Work instructions:
Find the line containing "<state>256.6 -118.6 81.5" in the material below; copy that line and all following lines exactly.

··········

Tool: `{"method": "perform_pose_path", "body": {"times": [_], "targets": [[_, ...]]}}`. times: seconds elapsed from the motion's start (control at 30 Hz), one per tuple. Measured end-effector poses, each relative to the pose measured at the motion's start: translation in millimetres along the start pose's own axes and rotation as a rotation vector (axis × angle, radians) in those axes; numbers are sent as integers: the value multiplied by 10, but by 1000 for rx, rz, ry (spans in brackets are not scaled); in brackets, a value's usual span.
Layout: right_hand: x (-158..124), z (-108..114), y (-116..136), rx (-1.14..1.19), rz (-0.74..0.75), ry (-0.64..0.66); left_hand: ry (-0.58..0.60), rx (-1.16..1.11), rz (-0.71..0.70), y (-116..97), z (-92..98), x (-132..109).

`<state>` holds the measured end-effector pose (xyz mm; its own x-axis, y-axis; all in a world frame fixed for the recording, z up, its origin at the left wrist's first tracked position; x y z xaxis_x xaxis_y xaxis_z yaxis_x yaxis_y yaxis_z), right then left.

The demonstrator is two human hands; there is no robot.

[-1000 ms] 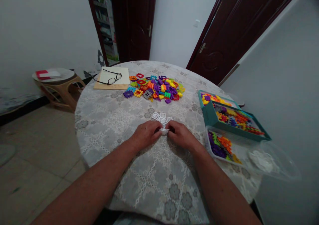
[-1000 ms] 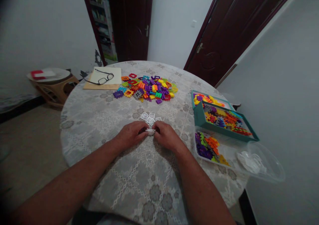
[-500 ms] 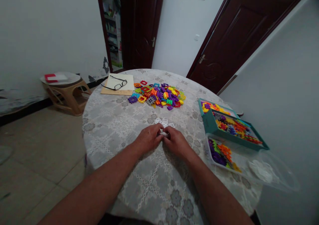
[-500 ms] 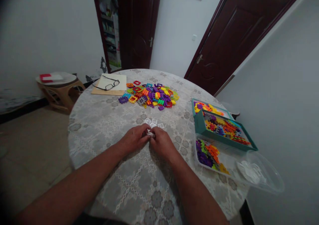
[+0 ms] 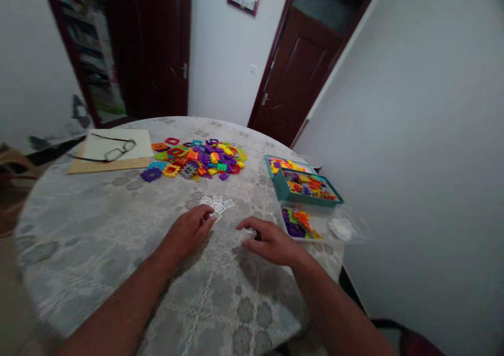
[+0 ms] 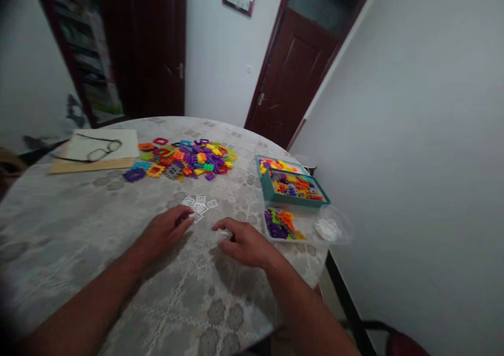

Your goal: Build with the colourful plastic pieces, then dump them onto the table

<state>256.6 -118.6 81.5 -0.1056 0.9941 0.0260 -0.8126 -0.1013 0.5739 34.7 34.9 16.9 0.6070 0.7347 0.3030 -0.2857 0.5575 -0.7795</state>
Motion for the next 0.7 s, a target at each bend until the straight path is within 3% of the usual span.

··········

Expected answer:
<state>256.6 -118.6 81.5 -0.1056 0.9941 0.0260 -0.8126 -0.1013 0.5739 34.7 34.9 16.9 0.6070 0.7347 0.3030 -0.2857 0.5575 -0.7795</state>
Motion for the next 0.7 s, a target at each bend until the straight path is within 3% of the usual span.

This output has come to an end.